++++ Material provided ++++

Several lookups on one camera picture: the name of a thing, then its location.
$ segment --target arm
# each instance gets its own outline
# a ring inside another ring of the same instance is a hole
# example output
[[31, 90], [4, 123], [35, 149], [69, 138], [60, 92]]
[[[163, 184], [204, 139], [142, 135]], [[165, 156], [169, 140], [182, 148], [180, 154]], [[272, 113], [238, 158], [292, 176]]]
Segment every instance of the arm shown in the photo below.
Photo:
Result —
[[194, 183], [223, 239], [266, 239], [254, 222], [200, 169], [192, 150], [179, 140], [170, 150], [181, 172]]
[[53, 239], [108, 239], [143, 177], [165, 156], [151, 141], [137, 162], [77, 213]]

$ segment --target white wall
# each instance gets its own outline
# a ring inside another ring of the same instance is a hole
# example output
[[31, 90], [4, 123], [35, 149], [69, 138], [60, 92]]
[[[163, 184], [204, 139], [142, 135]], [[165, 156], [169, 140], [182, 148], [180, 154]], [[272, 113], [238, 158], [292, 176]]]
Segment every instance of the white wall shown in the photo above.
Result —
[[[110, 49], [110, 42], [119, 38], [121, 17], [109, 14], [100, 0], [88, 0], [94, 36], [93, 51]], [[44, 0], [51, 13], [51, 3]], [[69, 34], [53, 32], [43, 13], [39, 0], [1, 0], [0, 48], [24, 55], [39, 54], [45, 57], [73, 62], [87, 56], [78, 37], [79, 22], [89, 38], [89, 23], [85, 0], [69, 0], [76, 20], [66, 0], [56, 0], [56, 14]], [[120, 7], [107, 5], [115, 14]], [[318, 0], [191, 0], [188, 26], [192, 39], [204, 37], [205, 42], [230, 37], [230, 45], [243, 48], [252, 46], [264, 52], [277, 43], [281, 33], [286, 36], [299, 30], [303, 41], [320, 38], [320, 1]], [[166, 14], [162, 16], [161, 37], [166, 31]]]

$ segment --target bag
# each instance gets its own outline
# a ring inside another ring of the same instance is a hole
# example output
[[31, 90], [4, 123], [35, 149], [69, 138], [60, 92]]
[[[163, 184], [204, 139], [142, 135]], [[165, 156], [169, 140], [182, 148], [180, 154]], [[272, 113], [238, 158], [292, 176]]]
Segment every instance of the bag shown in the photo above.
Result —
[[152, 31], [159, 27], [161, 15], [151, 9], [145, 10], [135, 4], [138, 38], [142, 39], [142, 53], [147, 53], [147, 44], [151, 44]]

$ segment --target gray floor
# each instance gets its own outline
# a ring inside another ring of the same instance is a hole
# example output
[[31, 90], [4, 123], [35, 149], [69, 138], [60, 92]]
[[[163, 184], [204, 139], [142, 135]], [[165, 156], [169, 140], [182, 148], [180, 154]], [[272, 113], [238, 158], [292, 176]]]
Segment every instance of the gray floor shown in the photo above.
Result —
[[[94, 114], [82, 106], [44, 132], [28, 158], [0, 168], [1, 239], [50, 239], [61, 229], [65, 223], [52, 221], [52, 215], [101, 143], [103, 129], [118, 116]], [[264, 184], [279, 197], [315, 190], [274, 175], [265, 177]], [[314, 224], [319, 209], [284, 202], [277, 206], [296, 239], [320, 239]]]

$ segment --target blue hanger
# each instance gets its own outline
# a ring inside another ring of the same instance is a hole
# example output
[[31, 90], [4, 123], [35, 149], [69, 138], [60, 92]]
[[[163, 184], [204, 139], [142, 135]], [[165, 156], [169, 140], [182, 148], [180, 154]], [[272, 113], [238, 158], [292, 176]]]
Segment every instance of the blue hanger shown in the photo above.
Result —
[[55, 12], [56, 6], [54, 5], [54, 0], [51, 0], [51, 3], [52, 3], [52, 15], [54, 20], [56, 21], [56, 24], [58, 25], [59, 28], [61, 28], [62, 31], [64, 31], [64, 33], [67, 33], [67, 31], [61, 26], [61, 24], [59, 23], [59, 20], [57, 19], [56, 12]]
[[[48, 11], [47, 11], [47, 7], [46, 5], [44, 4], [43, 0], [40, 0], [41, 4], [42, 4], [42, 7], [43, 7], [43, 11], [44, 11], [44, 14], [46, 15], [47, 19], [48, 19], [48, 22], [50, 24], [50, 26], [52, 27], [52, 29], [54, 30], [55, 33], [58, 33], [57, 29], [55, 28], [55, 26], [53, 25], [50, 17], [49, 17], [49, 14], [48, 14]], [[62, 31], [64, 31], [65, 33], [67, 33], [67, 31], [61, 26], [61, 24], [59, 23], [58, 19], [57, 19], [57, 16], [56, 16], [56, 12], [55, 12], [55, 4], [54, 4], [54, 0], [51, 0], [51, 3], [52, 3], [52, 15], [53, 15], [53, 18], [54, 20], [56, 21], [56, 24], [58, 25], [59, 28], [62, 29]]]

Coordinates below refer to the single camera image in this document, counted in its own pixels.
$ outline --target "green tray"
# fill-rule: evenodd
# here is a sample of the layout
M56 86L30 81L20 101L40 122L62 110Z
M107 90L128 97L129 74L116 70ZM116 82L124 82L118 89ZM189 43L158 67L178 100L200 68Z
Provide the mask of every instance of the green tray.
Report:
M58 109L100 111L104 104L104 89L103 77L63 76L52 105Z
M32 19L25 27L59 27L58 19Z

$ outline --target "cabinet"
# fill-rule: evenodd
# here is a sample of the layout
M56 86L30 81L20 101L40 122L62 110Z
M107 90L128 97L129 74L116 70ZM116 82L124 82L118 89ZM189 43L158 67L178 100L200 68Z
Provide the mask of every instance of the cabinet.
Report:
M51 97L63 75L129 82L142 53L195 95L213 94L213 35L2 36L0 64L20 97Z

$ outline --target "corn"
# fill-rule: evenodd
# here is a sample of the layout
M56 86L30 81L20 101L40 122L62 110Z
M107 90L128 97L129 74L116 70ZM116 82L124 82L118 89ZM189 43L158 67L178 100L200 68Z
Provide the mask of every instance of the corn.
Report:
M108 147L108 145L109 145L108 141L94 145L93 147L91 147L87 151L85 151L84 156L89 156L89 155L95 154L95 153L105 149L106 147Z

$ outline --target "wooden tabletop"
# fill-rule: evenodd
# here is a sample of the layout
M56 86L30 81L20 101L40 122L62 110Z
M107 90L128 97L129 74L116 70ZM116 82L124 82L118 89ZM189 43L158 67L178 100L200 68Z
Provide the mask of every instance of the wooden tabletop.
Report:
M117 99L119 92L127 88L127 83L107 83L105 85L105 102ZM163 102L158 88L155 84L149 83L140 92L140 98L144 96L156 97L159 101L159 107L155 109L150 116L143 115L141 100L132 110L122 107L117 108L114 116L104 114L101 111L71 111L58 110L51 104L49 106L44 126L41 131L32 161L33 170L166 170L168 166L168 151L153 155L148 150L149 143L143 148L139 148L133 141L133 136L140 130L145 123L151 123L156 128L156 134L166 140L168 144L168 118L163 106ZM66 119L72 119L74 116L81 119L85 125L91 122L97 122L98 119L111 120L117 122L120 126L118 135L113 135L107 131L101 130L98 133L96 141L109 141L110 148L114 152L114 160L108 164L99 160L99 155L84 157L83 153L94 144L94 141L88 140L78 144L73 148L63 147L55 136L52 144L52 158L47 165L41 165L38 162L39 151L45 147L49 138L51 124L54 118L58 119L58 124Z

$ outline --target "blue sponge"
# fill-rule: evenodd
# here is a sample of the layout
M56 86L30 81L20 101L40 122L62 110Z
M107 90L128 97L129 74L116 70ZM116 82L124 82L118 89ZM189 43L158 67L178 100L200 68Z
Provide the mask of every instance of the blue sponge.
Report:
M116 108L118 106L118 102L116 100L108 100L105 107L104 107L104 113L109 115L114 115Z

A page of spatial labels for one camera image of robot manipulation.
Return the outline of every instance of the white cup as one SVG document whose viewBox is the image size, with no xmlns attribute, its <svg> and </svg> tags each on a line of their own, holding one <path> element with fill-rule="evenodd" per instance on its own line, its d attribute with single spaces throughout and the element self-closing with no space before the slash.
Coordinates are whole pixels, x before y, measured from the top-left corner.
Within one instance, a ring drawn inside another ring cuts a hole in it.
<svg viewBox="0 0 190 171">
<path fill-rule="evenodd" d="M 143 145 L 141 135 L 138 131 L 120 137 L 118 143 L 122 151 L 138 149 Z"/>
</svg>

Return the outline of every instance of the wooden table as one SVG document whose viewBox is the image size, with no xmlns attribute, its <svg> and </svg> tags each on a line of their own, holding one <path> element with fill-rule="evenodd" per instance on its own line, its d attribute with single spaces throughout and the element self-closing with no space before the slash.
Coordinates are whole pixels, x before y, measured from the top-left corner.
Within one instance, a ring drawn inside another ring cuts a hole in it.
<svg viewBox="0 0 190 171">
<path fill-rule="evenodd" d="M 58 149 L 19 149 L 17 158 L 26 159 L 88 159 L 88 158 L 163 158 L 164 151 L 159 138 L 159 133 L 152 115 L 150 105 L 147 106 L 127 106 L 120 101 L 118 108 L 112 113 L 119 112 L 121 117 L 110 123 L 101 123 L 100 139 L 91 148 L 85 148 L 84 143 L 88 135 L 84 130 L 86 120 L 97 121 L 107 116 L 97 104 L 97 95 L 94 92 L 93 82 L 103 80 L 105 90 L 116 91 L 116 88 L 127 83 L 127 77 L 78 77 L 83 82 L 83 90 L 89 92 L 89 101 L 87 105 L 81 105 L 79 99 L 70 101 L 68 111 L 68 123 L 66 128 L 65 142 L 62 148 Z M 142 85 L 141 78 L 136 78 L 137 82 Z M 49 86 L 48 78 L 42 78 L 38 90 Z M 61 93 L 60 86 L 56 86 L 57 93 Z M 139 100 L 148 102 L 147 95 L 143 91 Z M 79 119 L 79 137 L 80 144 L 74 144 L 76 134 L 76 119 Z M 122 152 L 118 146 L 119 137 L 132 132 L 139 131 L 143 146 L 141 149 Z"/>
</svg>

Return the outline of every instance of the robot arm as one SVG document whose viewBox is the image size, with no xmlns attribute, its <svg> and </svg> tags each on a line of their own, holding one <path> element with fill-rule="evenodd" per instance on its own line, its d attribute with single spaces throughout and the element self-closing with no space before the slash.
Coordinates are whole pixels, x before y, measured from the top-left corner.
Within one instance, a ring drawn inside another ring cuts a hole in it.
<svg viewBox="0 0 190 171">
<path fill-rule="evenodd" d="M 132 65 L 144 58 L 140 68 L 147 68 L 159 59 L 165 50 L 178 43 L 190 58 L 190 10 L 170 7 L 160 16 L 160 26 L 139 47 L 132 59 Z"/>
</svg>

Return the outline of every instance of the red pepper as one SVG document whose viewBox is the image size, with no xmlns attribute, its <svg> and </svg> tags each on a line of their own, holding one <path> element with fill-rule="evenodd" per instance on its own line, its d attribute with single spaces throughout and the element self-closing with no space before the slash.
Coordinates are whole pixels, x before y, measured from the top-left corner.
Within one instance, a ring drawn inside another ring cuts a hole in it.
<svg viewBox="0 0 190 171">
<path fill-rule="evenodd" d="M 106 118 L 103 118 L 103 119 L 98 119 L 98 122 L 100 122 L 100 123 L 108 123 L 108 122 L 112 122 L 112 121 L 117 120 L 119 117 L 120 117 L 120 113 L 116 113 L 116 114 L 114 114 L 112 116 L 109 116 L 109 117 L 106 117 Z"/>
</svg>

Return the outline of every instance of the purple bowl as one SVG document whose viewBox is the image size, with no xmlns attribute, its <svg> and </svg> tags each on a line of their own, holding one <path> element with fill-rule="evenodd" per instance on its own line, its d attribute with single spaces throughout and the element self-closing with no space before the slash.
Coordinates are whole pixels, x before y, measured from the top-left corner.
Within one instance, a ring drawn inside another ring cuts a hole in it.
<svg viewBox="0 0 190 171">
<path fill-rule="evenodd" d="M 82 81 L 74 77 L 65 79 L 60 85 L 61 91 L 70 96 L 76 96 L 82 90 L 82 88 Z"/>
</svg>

++++

With the first line being the one containing "A page of spatial" and the last line the one containing "Return the outline of every instance of the white", transcribe exactly the lines above that fall in that range.

▶ **Task result**:
A page of spatial labels for one camera image of robot manipulation.
Return the outline of every instance of the white cup as one SVG document whose viewBox is the image size, with no xmlns attribute, its <svg> and </svg> tags each on a line of their own, holding one <path> element with fill-rule="evenodd" per instance on its own line, its d attribute with single spaces throughout and the element self-closing with no space before the slash.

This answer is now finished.